-- ABOUT THIS EXERCISE --
Line count for "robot": report how many lines in this material hold that string, with the number alone as the answer.

-- RECORDS FOR PROCESSING --
##########
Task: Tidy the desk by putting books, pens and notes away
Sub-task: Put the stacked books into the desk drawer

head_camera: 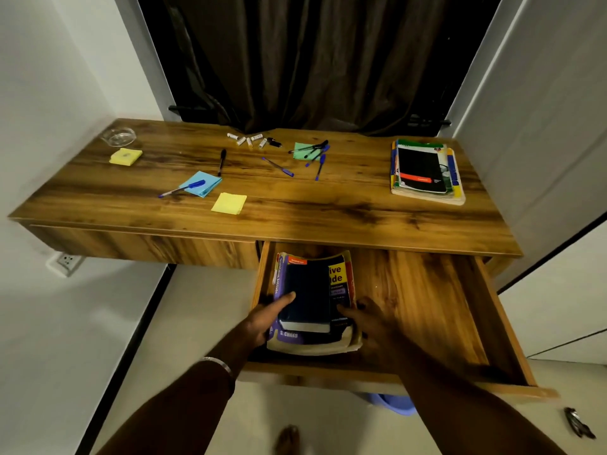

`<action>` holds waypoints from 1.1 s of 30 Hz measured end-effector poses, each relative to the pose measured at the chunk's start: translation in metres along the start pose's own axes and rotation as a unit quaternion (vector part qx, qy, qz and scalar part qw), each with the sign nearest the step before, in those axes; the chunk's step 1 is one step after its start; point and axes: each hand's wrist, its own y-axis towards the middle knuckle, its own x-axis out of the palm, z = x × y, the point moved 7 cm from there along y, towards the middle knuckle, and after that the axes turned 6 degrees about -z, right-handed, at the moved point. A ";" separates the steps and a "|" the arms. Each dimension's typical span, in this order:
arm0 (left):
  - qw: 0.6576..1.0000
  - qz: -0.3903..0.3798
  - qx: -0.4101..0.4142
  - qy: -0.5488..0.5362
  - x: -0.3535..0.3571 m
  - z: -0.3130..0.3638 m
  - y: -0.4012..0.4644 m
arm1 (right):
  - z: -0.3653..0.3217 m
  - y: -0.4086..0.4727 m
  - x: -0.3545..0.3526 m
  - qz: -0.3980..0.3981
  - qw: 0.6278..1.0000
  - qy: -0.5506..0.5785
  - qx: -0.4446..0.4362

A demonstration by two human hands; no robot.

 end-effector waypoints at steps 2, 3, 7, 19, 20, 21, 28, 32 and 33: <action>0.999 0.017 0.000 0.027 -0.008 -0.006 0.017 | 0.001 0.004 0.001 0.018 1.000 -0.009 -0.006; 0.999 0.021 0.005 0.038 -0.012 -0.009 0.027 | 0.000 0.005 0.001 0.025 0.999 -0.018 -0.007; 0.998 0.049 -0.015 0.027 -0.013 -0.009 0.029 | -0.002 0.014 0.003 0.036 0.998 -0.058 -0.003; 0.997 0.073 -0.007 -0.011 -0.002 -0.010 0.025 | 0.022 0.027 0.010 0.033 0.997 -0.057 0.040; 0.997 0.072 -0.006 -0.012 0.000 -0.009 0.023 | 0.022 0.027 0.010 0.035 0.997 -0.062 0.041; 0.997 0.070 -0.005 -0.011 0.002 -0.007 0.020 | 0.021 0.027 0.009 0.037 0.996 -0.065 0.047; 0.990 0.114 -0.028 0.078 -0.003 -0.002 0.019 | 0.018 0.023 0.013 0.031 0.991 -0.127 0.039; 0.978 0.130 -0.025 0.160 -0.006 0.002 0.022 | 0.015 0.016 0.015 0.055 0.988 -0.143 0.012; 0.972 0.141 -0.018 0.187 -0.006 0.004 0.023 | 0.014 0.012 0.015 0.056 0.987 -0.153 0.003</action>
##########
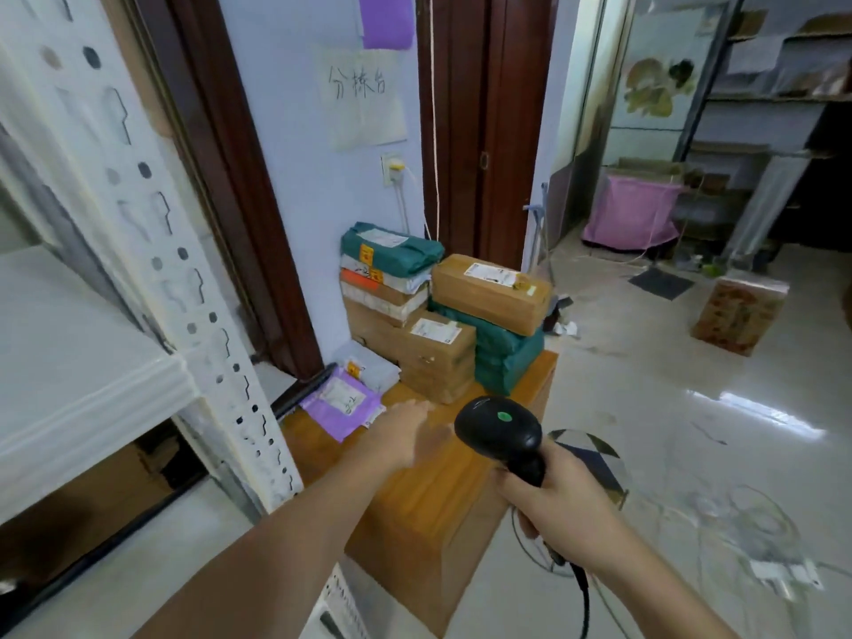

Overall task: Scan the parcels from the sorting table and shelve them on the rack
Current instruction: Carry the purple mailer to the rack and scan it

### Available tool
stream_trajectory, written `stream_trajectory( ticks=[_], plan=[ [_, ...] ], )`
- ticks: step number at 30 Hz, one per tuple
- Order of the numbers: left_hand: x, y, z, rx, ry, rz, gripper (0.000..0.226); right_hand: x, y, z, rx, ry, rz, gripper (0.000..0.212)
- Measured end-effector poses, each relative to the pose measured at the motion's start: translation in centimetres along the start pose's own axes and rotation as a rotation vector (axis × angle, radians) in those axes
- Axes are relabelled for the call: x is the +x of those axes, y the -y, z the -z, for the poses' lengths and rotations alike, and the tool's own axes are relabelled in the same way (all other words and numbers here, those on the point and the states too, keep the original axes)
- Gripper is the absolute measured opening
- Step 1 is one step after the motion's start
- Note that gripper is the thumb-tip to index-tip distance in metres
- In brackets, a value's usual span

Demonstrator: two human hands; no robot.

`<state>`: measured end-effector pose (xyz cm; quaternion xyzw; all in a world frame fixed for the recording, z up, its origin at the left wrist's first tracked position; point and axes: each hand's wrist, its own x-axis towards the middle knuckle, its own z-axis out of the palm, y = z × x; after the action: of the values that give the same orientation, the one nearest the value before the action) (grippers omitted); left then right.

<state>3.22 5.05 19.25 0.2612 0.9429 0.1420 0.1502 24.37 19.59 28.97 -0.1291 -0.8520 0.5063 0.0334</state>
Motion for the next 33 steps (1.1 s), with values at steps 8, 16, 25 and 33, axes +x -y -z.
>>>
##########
-- SOLUTION TO THE EXERCISE --
2